Hum Ecol (2006) 34:731734

DOI 10.1007/s10745-006-9043-z

BOOK REVIEW

From Biped to Strider: The Emergence of Modern Human Walking, Running, and Resource Transport

D. Jeffrey Meldrum and Charles E. Hilton, eds. Kluwer Academic/Plenum Publishers, New York 2006. ISBN 0-306-48000-X, $44.00, pp. 213

Philip L. Reno

Published online: 20 July 2006 # Springer Science+Business Media, Inc. 2006

This edited volume reports a symposium held at the 2000 meeting of the American Association of Physical Anthropologists. The editors main premise is that the evolution of human locomotion marked a transition from merely obligate bipedal australopithecines to efficient endurance striders. They suggest that many anthropologists fail to acknowledge the specialized running capabilities of humans (I admit to being one). However, they also recognize that bipedal locomotion has significant implications for resource transport. Thus, the aim of this volume is to present a variety of analytical approaches that reveal how human bipedality facilitates and limits patterns of landscape use, mobility, and resource collection. The book consists of two very distinct parts. The first explores the nature of pre-Homo bipedality, with a particular focus on the morphology of the australopithecine foot. The second addresses various issues concerning behavioral and ecological implications of bipedal locomotion for the genus Homo.

The highpoint of the first section is Beguns investigation into the ancestral locomotor behavior from which hominid bipedality evolved. Presenting a detailed functional analysis, he argues that phylogenetic parsimony dictates that the last common chimp-human ancestor was a knuckle-walker largely in the mode of living African apes. Particularly intriguing is Beguns demonstration of a number of characters that evolved in parallel in the wrists of apes and the extinct knuckle-walking perissodactyl, Macrotherium. Importantly, given the diversity of the intended audience, his clearly stated hypotheses and illustrations make potentially complex anatomical analysis accessible to the non-morphologist.

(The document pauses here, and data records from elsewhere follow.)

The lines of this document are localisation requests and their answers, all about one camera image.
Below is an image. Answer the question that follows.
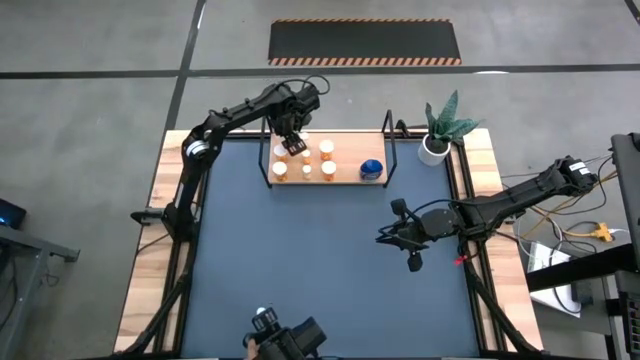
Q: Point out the black hazard-striped floor mat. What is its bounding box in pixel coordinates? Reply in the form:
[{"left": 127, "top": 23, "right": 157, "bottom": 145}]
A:
[{"left": 268, "top": 18, "right": 463, "bottom": 67}]

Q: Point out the grey metal cart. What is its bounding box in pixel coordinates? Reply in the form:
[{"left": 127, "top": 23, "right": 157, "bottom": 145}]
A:
[{"left": 0, "top": 224, "right": 81, "bottom": 360}]

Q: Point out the blue medicine bottle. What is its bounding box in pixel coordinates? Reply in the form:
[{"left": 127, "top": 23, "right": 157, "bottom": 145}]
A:
[{"left": 359, "top": 158, "right": 385, "bottom": 182}]

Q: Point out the yellow power adapter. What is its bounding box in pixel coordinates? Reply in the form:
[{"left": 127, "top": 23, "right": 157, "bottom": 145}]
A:
[{"left": 585, "top": 222, "right": 615, "bottom": 244}]

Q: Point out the wooden shelf black metal frame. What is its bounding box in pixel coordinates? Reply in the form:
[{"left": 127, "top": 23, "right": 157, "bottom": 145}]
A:
[{"left": 257, "top": 108, "right": 400, "bottom": 190}]

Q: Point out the black metal table frame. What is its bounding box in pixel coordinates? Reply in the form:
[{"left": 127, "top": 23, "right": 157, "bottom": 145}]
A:
[{"left": 117, "top": 119, "right": 546, "bottom": 360}]

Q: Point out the snake plant in white pot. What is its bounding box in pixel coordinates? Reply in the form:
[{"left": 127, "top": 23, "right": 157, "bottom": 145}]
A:
[{"left": 417, "top": 89, "right": 481, "bottom": 167}]

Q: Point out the black handheld device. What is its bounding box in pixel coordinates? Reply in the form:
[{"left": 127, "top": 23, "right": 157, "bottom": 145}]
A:
[{"left": 243, "top": 306, "right": 329, "bottom": 360}]

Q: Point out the blue-grey table mat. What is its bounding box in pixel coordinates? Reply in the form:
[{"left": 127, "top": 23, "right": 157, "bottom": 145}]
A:
[{"left": 179, "top": 135, "right": 482, "bottom": 359}]

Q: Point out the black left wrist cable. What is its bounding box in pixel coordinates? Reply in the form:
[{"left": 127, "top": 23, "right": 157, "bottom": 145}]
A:
[{"left": 279, "top": 73, "right": 332, "bottom": 97}]

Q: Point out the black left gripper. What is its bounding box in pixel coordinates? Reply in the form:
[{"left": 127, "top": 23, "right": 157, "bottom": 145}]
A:
[{"left": 271, "top": 83, "right": 322, "bottom": 158}]

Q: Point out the device with coloured buttons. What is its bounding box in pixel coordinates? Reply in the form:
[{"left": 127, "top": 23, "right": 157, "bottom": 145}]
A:
[{"left": 623, "top": 292, "right": 640, "bottom": 357}]

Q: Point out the white sheet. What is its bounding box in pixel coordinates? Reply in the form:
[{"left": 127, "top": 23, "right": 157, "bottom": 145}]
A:
[{"left": 527, "top": 241, "right": 585, "bottom": 320}]

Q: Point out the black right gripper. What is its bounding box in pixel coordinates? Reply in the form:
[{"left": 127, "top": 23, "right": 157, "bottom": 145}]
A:
[{"left": 374, "top": 198, "right": 431, "bottom": 274}]

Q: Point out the black device with blue light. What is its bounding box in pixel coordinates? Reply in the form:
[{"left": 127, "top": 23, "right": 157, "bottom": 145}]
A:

Also of interest is Schmids report on the Laetoli footprints in Tanzania. Having served as a member of the team commissioned to assess their preservation in 1995, Schmid admits to initial puzzlement concerning the extreme similarity of the footprints to those of modern humans in preserving a stable longitudinal arch and lacking of any indication of an abducted big toe. However, he focuses on the deep impressions left by the lateral ball of the foot, which suggest to him that australopithecines practiced a distinct mode of weight

P. L. Reno (*)

Biological Anthropology Program, School of Biomedical Sciences, Kent State University, Kent, OH, USAe-mail: [email protected]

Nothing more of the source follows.